Product Update: Monitoring EC2 and ALB with Anomaly Detection
Andreas Wittig – 03 Mar 2023
We are glad to announce a product update: marbot uses anomaly detection to when monitoring an EC2 instance or Application Load Balancer (ALB).
Please note, that this product update does only affect customers, who are using the Monitoring Assistant, that configures AWS monitoring automatically.
Who is already using the Monitoring Assitant?
- All teams that installed marbot for Slack after 2022-12-15.
- All teams that installed marbot for Microsoft Teams after 2023-01-17.
- All teams that opted-in by sending an email to support.
Monitoring ALB with anomaly detection
We are removing the CloudWatch alarm marbot-target-5xx-count-too-high-*
, that was monitoring server errors by target group to reduce costs caused by CloudWatch alarms. Nevertheless, marbot still monitors server errors on the ALB level with the CloudWatch alarm marbot-alb-5xx-count-too-high-*
.
Formerly, the marbot-alb-5xx-count-too-high-*
alarm fired when detecting any alerts via the HTTPCode_ELB_5XX_Count
CloudWatch metric. From now on, marbot configures CloudWatch anomaly detection to monitor the HTTPCode_ELB_5XX_Count
metric. This will minimize the number of false alarms, but will ensure that an alert is sent in case of unusual error patterns.

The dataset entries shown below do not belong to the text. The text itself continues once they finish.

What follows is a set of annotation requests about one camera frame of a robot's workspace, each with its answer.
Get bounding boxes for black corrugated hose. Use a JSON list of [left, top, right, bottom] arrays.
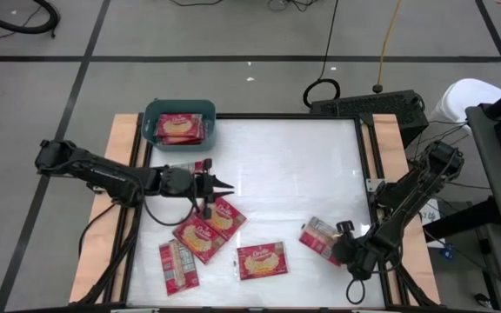
[[0, 0, 62, 39]]

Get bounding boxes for yellow hanging cable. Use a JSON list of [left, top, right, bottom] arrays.
[[374, 0, 404, 95]]

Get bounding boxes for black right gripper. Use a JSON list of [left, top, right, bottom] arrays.
[[331, 220, 376, 280]]

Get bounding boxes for red Orville popcorn bag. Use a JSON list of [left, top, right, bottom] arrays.
[[171, 213, 228, 265], [197, 196, 248, 241], [298, 216, 347, 267], [236, 241, 289, 281], [157, 113, 204, 139], [158, 116, 208, 146], [168, 159, 206, 175], [158, 238, 201, 296]]

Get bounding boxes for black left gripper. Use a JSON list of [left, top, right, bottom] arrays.
[[158, 158, 235, 221]]

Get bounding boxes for black hanging cable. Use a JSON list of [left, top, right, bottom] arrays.
[[302, 0, 342, 109]]

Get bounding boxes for black computer case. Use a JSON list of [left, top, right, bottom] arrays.
[[309, 90, 430, 149]]

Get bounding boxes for teal plastic basket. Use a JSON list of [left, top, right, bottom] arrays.
[[140, 98, 217, 152]]

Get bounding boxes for white paper sheet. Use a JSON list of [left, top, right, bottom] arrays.
[[417, 208, 441, 227]]

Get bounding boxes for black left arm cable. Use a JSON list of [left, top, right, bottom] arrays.
[[77, 200, 119, 258]]

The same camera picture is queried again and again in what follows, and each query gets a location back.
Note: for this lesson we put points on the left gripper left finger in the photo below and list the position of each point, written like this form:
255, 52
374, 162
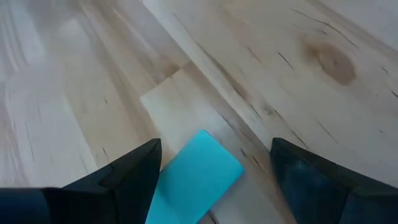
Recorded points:
93, 199

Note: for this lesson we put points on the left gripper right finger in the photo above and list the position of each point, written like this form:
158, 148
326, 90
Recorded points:
326, 199

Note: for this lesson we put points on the light teal rectangular block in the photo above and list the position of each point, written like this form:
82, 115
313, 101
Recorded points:
192, 177

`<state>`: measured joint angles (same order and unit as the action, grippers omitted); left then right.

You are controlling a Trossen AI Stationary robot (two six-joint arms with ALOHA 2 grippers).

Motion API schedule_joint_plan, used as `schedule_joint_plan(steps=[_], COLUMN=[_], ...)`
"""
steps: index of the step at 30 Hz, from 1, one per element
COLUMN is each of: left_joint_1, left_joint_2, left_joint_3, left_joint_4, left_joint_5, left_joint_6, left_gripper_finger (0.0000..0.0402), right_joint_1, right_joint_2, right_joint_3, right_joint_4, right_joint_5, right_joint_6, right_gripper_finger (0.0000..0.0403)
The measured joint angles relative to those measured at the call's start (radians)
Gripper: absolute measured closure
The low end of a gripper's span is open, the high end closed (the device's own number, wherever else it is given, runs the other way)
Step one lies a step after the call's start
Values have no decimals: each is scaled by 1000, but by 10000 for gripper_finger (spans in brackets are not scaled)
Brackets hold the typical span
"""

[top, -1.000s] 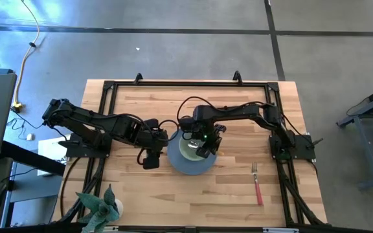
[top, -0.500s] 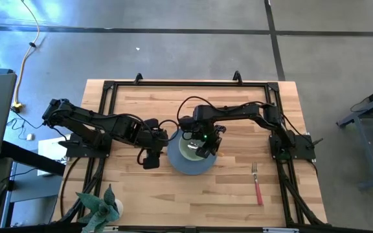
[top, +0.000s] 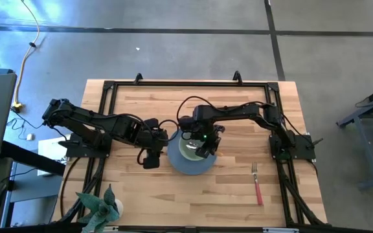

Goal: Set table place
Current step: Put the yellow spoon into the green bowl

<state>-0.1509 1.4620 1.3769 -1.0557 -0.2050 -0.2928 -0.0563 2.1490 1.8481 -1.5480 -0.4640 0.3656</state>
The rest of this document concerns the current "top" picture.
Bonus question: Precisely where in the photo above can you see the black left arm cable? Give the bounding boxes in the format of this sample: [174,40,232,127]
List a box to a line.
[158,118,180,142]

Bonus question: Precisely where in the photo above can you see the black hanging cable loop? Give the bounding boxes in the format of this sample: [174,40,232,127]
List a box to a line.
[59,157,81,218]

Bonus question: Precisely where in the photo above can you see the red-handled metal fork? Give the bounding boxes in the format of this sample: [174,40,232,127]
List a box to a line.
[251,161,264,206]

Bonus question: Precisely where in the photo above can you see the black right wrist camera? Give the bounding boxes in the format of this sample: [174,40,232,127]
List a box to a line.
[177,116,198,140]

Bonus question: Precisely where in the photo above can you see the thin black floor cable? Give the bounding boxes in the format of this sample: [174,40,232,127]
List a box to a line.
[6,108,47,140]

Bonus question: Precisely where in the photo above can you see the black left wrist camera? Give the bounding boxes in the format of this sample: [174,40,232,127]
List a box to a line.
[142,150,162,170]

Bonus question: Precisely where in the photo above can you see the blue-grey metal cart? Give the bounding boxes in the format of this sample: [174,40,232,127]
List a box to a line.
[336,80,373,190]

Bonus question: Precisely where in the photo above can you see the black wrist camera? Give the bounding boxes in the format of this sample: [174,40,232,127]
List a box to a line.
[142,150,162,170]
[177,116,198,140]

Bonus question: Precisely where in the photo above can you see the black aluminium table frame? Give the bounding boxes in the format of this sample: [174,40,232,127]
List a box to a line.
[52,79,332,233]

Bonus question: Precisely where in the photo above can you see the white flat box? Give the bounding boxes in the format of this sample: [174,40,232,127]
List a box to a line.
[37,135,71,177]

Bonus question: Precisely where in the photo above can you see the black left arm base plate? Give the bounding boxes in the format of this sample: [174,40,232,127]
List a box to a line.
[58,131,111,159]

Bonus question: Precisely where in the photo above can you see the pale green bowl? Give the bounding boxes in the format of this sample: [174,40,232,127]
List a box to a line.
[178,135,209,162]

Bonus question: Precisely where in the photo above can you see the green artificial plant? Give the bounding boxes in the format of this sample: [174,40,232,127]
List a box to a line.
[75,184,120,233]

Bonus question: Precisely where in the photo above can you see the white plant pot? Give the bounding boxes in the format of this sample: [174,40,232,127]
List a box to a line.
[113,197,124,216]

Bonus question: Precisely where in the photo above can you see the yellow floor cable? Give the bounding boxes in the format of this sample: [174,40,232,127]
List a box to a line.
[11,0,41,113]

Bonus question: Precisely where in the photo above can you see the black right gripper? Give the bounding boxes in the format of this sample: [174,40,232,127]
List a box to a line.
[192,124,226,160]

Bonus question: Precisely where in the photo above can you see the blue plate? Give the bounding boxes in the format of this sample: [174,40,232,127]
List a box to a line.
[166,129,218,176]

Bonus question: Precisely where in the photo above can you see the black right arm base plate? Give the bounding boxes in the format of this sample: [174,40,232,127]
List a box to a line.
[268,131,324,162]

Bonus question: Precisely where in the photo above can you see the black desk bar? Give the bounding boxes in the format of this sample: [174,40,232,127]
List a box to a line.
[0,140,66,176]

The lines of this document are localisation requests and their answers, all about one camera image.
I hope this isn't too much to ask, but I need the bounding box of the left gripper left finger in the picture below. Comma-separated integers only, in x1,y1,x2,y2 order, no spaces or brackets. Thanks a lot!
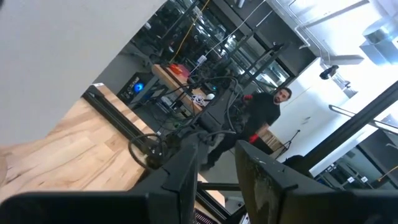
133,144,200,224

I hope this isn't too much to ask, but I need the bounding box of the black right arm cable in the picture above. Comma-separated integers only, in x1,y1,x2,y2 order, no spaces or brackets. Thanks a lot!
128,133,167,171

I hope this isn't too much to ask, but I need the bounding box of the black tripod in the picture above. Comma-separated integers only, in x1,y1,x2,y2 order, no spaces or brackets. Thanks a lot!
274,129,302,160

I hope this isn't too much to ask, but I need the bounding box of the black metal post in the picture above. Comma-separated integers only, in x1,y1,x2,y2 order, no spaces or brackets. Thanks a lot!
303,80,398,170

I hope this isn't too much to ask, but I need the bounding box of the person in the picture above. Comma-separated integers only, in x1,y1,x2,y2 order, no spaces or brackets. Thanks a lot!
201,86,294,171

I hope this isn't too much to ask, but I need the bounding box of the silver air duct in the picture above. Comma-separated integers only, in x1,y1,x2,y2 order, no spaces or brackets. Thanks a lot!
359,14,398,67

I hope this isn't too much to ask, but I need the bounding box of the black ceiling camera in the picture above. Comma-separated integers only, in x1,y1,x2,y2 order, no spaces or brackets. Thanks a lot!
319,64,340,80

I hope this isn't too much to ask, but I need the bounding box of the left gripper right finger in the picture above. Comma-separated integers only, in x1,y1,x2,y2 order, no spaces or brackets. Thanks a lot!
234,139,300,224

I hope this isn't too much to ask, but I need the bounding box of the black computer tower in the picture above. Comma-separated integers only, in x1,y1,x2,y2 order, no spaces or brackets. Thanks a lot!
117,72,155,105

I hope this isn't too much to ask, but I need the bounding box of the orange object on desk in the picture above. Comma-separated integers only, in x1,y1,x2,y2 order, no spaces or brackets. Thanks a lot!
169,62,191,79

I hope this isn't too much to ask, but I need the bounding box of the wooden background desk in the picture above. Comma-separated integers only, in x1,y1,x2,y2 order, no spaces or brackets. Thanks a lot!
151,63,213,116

Monitoring EC2 with anomaly detection
By default, marbot uses anomaly detection to monitor the following metrics of an EC2 instance.
- CPU Utilization
- Network Utilization
Using anomaly detection instead of hard-coded thresholds reduces false alarms and makes sure you are getting notified if an EC2 instance runs under unusually high load.